Assignment:
Whenever "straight" occurs in a line of the material, list that line.
——————————
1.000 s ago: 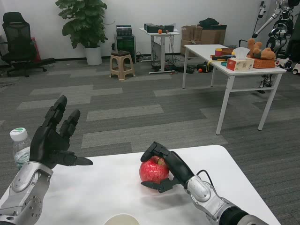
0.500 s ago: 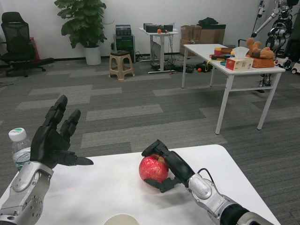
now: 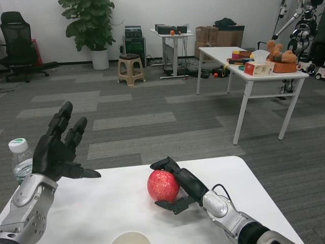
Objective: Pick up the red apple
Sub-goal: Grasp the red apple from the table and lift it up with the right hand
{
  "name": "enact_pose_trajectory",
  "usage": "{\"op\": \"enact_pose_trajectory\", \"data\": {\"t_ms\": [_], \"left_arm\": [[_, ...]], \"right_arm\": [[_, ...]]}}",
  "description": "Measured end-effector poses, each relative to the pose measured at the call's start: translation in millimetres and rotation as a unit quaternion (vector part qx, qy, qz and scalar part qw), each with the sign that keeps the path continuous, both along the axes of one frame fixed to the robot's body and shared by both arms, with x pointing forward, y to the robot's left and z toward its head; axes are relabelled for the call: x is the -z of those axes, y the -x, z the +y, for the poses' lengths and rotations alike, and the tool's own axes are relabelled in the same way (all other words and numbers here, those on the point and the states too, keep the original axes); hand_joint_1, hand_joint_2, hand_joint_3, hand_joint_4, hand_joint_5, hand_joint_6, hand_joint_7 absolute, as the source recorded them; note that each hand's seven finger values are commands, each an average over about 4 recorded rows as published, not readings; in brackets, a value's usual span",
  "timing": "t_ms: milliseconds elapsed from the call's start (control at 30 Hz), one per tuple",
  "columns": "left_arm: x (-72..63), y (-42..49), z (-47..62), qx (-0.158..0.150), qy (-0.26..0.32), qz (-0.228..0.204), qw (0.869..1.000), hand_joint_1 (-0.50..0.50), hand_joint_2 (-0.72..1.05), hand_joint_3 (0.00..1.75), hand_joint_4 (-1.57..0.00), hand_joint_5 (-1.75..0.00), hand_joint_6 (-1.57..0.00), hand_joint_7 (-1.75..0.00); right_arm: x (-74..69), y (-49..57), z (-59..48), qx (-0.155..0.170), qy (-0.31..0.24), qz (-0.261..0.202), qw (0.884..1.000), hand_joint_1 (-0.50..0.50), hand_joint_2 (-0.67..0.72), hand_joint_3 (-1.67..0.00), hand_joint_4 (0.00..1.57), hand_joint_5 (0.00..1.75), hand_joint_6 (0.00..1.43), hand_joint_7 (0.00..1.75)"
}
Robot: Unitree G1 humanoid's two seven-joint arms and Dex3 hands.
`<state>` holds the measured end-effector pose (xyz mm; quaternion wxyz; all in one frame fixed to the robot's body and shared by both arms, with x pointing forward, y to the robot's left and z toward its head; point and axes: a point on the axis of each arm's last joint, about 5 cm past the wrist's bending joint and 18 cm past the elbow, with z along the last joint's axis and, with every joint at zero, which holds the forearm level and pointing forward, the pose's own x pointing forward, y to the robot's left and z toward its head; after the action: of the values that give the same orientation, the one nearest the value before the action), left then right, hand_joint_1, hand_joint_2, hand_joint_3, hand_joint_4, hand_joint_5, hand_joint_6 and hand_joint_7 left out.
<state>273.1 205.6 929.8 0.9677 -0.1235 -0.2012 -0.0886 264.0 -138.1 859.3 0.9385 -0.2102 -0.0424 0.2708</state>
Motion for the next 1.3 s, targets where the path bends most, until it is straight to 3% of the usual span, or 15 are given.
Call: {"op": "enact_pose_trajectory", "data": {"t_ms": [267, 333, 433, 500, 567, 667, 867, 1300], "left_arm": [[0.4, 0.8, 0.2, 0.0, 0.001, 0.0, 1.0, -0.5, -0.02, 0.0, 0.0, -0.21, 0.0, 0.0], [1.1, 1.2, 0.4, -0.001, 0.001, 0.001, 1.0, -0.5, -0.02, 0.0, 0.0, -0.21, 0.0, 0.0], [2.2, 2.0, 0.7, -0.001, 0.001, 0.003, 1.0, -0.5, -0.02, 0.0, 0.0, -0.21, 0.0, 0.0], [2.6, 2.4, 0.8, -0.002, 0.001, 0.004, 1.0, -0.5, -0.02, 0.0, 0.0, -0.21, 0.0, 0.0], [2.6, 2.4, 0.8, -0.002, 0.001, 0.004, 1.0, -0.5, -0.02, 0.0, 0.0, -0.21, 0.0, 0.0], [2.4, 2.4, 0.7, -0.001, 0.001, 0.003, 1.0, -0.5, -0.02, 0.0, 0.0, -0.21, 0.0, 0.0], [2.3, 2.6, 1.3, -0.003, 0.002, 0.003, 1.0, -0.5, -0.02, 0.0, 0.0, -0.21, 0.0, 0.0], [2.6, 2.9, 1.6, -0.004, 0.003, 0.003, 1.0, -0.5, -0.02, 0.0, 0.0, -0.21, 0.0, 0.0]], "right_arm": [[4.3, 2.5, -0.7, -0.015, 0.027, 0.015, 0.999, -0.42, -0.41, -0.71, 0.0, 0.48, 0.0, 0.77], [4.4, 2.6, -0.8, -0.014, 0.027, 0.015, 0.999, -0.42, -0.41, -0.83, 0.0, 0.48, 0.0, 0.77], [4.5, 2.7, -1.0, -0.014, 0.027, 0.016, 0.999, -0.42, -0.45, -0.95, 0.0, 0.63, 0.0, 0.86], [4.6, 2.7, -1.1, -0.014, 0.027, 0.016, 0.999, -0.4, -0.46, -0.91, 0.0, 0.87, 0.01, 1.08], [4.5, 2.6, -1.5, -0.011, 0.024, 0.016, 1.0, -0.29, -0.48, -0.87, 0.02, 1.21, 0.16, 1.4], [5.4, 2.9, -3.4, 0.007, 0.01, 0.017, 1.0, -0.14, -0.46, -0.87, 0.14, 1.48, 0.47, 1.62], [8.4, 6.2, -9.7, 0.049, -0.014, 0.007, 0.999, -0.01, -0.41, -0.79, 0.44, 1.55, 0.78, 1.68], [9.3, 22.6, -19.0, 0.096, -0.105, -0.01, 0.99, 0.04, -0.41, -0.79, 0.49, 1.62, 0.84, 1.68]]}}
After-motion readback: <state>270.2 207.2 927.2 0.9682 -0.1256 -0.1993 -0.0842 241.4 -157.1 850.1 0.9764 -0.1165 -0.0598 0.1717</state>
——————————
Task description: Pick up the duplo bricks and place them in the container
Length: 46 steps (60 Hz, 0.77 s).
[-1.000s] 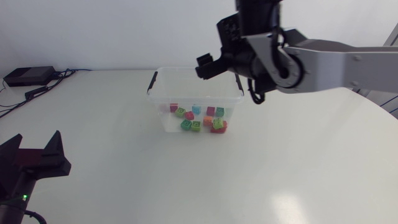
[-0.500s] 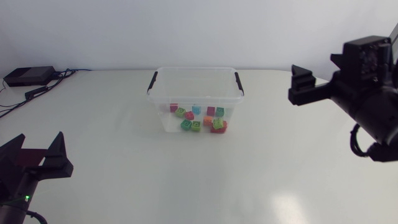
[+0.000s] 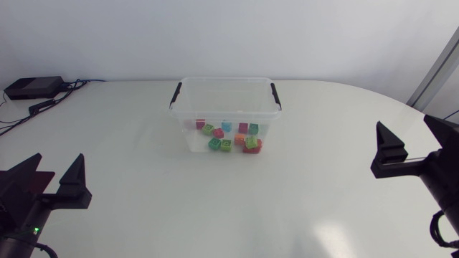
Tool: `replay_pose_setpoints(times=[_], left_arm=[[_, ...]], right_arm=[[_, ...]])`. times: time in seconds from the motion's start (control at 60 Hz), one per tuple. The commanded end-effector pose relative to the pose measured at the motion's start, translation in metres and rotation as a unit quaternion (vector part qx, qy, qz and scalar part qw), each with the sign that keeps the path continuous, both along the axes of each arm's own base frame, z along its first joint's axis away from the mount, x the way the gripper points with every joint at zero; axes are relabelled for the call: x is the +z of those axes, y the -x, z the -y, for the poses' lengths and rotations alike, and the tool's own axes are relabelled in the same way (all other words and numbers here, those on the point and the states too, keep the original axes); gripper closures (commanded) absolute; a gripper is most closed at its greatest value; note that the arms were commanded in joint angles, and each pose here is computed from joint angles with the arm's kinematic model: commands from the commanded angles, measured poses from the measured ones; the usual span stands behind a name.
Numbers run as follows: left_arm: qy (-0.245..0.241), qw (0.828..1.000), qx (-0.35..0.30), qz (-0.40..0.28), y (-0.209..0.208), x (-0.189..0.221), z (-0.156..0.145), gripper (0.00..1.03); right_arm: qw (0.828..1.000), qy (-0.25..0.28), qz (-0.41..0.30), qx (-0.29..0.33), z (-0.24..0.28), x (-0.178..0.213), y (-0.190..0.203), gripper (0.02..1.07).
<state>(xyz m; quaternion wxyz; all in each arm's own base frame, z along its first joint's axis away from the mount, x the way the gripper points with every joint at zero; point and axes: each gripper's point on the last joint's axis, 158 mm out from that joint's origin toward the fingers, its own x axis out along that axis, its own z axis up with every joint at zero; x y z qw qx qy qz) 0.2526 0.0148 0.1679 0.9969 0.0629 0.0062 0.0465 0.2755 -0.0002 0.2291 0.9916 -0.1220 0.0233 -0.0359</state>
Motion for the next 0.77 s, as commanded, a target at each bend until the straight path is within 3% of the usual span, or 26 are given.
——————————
Reply:
Motion for the next 1.3 s, targets where the path bends most, until it is straight to 3% of the usual span, or 15 are given.
Motion for the next 0.77 s, as commanded, a target at each bend until the straight path is within 3% of the usual span, or 26 are given.

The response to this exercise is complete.